In-silico prediction of dislodgeable foliar residues and regulatory implications for plant protection products

The R software (version 4.2.2) was used for data cleaning and statistical analyses. The rfImpute and randomForest functions from randomForest package were used to impute the missing data and build the models, while the smote function from performanceEstimation package was used to generate synthetic samples.

DFR database

The dataset used for this project consisted of data from 104 DFR studies on 28 active ingredients with registrations held by Corteva AgriscienceTM. All studies were conducted according to US EPA’s Occupational and Residential Exposure Test Guideline OPPTS 875.2100 [11]. The products containing the a.i. were applied under representative conditions following Good Agricultural Practices (GAPs). Studies recorded DFR values at different times before and after application. Analyses of the dataset indicated that in cases where multiple applications were recommended, the magnitude of DFR values on day 0 after the first application were similar to DFR on day 0 (DFR0) after last application once spray had dried (Fig. 1). The correlation value R2 is 0.747, showing a relatively strong correlation between the first and last application. For DFR0 ≥ 3 µg/cm2/kg a.i./ha, DFR0 values after the last application were slightly greater than after the first application. Therefore, as a conservative approach, DFR0 values after the last application, without any correction for residues carried over from previous applications, were used for model building and analysis presented here.

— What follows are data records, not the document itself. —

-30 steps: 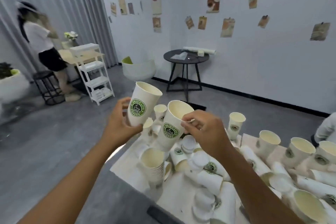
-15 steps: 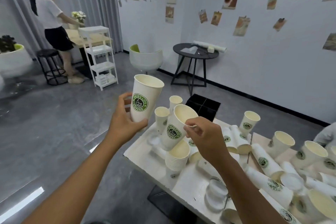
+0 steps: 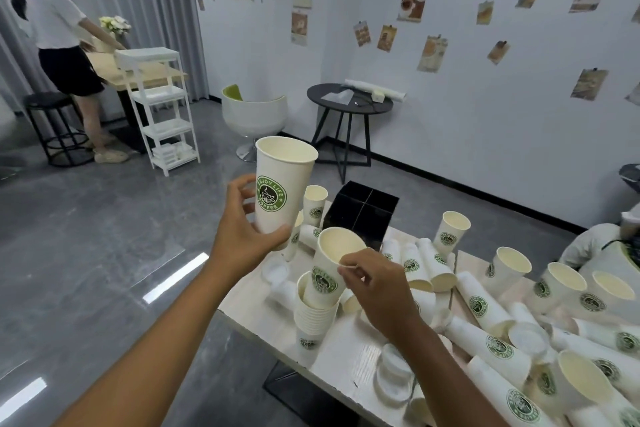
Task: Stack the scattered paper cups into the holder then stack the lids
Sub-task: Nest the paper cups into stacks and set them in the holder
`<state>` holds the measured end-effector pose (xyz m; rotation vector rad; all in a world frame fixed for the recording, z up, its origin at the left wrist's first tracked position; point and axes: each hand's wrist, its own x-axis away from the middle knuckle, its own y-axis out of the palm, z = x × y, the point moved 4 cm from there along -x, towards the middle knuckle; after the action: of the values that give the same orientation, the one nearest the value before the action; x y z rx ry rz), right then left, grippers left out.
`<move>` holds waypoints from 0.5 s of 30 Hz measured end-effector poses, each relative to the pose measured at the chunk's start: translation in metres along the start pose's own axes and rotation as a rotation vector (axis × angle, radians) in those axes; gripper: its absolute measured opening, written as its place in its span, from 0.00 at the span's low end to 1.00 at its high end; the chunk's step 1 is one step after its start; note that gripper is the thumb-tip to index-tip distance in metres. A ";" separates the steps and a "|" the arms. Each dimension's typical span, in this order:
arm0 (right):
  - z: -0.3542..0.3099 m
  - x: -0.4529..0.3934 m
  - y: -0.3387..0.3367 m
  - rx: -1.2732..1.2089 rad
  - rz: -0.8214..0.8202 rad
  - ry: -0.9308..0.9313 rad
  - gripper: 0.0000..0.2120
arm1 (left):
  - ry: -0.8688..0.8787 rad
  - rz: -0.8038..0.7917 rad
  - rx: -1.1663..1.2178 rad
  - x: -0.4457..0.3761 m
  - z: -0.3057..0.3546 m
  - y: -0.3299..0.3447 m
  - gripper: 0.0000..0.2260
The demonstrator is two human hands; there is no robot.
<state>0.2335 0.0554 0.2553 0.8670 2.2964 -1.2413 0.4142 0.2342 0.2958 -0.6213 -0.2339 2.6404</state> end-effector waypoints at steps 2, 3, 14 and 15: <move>0.004 0.006 0.014 -0.013 -0.094 0.031 0.04 | 0.016 -0.011 0.020 -0.001 0.003 0.006 0.42; 0.006 0.009 0.022 -0.025 -0.155 0.062 0.03 | 0.023 -0.021 0.032 -0.001 0.005 0.009 0.42; 0.004 0.001 0.003 -0.356 -0.052 0.345 0.26 | -0.081 -0.187 0.164 0.021 -0.013 0.042 0.44; 0.000 -0.003 0.000 -0.396 -0.026 0.349 0.29 | -0.097 -0.195 0.166 0.023 -0.016 0.044 0.44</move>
<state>0.2356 0.0542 0.2576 0.9635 2.7020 -0.6385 0.3873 0.2056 0.2619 -0.3955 -0.0968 2.4721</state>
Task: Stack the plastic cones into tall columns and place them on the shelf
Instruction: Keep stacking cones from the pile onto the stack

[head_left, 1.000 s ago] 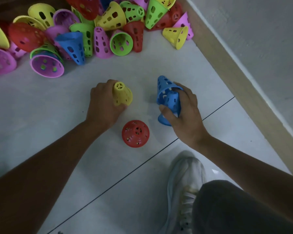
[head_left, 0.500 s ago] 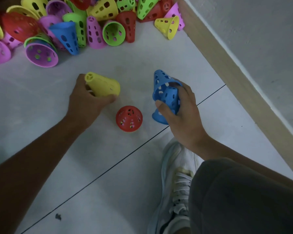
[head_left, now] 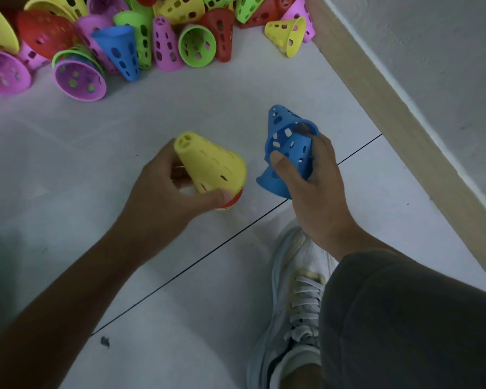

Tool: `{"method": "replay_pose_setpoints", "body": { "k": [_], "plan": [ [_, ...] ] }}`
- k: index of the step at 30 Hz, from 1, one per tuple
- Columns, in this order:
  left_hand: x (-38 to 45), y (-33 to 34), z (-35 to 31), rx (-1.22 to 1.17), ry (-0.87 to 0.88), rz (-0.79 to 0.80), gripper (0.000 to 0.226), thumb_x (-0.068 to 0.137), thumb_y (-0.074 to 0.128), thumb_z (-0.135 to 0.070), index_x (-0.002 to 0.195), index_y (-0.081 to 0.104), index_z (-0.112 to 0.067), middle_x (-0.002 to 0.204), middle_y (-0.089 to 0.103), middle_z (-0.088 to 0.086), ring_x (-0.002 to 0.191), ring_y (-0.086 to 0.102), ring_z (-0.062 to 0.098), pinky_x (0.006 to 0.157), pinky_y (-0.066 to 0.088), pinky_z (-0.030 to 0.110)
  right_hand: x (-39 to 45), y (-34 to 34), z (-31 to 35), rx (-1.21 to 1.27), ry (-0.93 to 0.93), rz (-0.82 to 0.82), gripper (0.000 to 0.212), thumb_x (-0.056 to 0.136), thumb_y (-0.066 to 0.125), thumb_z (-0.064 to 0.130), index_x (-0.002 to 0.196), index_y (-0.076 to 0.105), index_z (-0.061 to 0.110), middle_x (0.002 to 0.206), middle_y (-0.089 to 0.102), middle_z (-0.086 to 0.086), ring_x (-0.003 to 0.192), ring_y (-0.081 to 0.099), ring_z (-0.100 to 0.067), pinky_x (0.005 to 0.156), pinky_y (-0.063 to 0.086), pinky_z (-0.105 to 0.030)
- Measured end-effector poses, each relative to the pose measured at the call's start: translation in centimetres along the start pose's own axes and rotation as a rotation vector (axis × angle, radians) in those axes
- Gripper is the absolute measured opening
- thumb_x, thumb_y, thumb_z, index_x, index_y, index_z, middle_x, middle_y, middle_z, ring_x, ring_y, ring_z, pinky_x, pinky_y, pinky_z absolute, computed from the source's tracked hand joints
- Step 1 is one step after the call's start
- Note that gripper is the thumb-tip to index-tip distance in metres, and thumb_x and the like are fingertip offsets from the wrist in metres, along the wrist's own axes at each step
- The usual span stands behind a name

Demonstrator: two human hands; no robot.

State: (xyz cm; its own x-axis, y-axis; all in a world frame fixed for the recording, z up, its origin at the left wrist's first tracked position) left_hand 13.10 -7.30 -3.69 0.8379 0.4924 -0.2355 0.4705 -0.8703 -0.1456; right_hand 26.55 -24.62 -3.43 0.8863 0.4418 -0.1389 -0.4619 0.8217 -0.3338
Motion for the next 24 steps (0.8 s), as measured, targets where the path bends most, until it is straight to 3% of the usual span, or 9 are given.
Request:
{"method": "replay_pose_setpoints", "body": {
  "k": [3,9,12,15,17,19,24],
  "plan": [
    [0.1,0.7,0.4,0.232,0.000,0.017,0.063,0.055,0.083,-0.047,0.112,0.062,-0.032,0.111,0.070,-0.004,0.101,0.069,0.017,0.091,0.058,0.042,-0.1,0.1,0.8,0.040,0.008,-0.024,0.049,0.095,0.065,0.030,0.139,0.046,0.019,0.128,0.052,0.004,0.114,0.058,-0.008,0.096,0.056,-0.030],
    [0.0,1.5,1.1,0.442,0.046,-0.039,0.059,0.066,0.088,-0.027,0.118,0.060,-0.031,0.114,0.057,-0.002,0.099,0.059,0.009,0.093,0.052,0.036,0.0,0.4,2.8,0.069,-0.045,-0.051,0.043,0.097,0.063,0.028,0.135,0.047,0.016,0.125,0.053,0.000,0.107,0.059,-0.007,0.085,0.053,-0.018],
    [-0.1,1.4,1.9,0.466,0.049,0.040,0.070,0.065,0.083,-0.040,0.130,0.057,-0.031,0.122,0.057,-0.008,0.109,0.054,0.014,0.100,0.048,0.041,-0.2,1.1,3.8,0.104,-0.076,-0.026,0.048,0.096,0.062,0.029,0.138,0.044,0.015,0.129,0.052,-0.001,0.110,0.060,-0.008,0.087,0.054,-0.022],
    [-0.5,0.6,2.5,0.463,0.039,0.071,0.080,0.064,0.078,-0.051,0.138,0.051,-0.037,0.130,0.054,-0.017,0.119,0.050,0.015,0.103,0.047,0.041,-0.6,2.2,4.4,0.096,-0.103,0.022,0.052,0.095,0.062,0.030,0.140,0.043,0.015,0.132,0.050,0.000,0.113,0.060,-0.008,0.089,0.057,-0.027],
    [-0.8,-0.3,2.9,0.439,0.033,0.060,0.079,0.070,0.088,-0.038,0.140,0.051,-0.036,0.133,0.054,-0.017,0.123,0.049,0.014,0.104,0.048,0.038,-1.0,3.1,4.5,0.061,-0.149,0.068,0.053,0.097,0.063,0.027,0.143,0.042,0.014,0.134,0.047,0.003,0.119,0.057,-0.010,0.094,0.057,-0.031],
    [-1.1,-1.3,3.3,0.366,0.001,0.032,0.075,0.072,0.090,-0.030,0.137,0.054,-0.035,0.134,0.056,-0.017,0.124,0.050,0.010,0.103,0.049,0.034,-1.1,3.9,4.5,0.010,-0.195,0.115,0.057,0.097,0.063,0.029,0.146,0.038,0.014,0.140,0.043,0.002,0.127,0.052,-0.013,0.099,0.055,-0.036],
    [-1.9,-2.6,3.6,0.138,-0.088,-0.082,0.061,0.066,0.085,-0.044,0.122,0.062,-0.035,0.123,0.064,-0.020,0.118,0.057,0.001,0.092,0.051,0.020,-1.0,5.6,4.2,-0.176,-0.342,0.204,0.065,0.097,0.063,0.035,0.151,0.033,0.014,0.156,0.030,0.000,0.141,0.037,-0.018,0.111,0.045,-0.044]
  ]
}}
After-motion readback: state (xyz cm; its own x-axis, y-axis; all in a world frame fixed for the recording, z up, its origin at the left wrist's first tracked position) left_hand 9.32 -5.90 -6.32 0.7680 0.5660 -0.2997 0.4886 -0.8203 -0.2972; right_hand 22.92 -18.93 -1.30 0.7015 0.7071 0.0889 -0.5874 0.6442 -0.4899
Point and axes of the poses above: each hand's wrist, its own x-axis towards the middle knuckle, its own y-axis out of the palm, z = x × y, the point moved 6 cm from there along x, towards the middle knuckle
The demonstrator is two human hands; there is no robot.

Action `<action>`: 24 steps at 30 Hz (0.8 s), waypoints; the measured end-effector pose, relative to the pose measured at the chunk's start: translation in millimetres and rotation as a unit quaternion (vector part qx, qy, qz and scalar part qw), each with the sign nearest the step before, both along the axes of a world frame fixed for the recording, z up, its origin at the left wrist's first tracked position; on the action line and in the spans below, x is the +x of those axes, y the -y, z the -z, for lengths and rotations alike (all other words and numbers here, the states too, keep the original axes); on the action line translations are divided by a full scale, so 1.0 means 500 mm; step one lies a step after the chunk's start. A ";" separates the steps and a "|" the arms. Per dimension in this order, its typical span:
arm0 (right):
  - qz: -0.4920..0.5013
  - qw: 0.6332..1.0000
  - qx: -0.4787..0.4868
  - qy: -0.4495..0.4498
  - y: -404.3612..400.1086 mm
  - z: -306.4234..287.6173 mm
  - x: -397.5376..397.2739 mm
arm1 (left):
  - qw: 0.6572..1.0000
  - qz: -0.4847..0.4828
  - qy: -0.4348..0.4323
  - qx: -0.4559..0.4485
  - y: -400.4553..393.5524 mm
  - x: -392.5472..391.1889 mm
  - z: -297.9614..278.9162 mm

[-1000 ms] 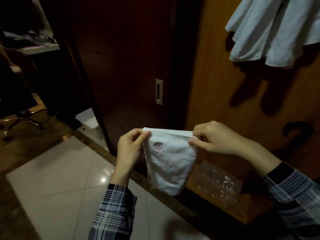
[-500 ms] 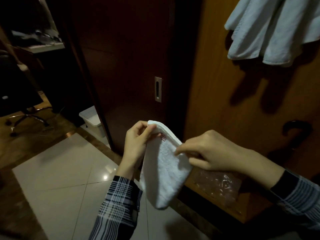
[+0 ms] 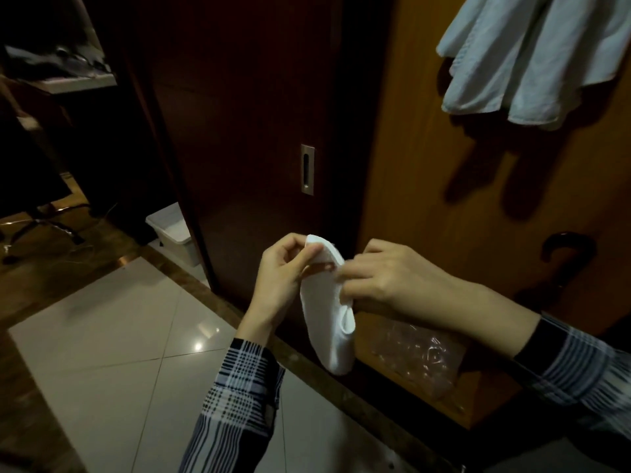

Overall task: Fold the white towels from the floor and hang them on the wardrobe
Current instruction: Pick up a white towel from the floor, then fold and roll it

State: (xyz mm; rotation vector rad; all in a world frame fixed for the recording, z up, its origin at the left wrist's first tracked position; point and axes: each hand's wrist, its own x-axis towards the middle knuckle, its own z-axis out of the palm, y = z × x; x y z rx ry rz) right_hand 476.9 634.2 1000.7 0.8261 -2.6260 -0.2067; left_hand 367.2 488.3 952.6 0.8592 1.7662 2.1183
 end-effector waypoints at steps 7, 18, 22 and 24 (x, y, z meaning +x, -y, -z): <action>0.153 0.971 -0.176 -0.046 -0.025 -0.012 -0.014 | 1.000 0.005 0.009 -0.008 -0.014 0.033 0.000; 0.255 0.936 -0.243 -0.025 -0.032 -0.024 -0.005 | 0.999 0.037 -0.004 -0.039 -0.036 0.034 -0.014; 0.267 0.926 -0.264 -0.031 -0.039 -0.020 -0.004 | 0.997 0.078 0.018 -0.022 -0.035 0.040 -0.022; 0.263 0.924 -0.273 -0.042 -0.042 -0.015 -0.008 | 0.997 0.075 -0.009 -0.034 -0.034 0.040 -0.022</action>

Fig. 1: DFR values (µg/cm2/kg a.i./ha) at Day 0 after first application (crosses) and last application (circles) after residues have dried.figure 1

The x-axis is an index of all the trials with multiple applications and had DFR values for both first and last applications.

Each of the 104 studies had 2–4 trial sites each, and about 3 replicates per site, for a total of 850 DFR0 data entries: 735 of them were from open field studies and 115 were from greenhouse studies. Ten of the trial sites did not have records for specific replicates but had records for average DFR value for that trial site, therefore the corresponding average value was imputed for each missing trial replicate value. Eight entries did not have records of either replicates or average values for DFR0 after last application, and there were no experimental notes explaining the missing values. Since all 8 missing entries had DFR0 values from the first application recorded, these were used in modeling since they were good estimates based on the similarity and strong correlations between the first and last applications as shown in Fig. 1. The 28 active ingredients were categorized into 11 formulation types, with the formulated products applied to 31 crops at 32 different trial locations across the United States (US), Canada, and Europe. Weather conditions for each observation day were available for all field studies, and the mean relative humidity and temperature on the day of last application was used in model building.

The univariate analyses demonstrated that the mean DFR0 on each crop varied from 0.114 to 4.968 µg/cm2/kg a.i./ha. The mean DFR0 at each location showed some variation across the different geographies where the studies were conducted, an indication of the influence of site-specific parameters on the magnitude of DFR0.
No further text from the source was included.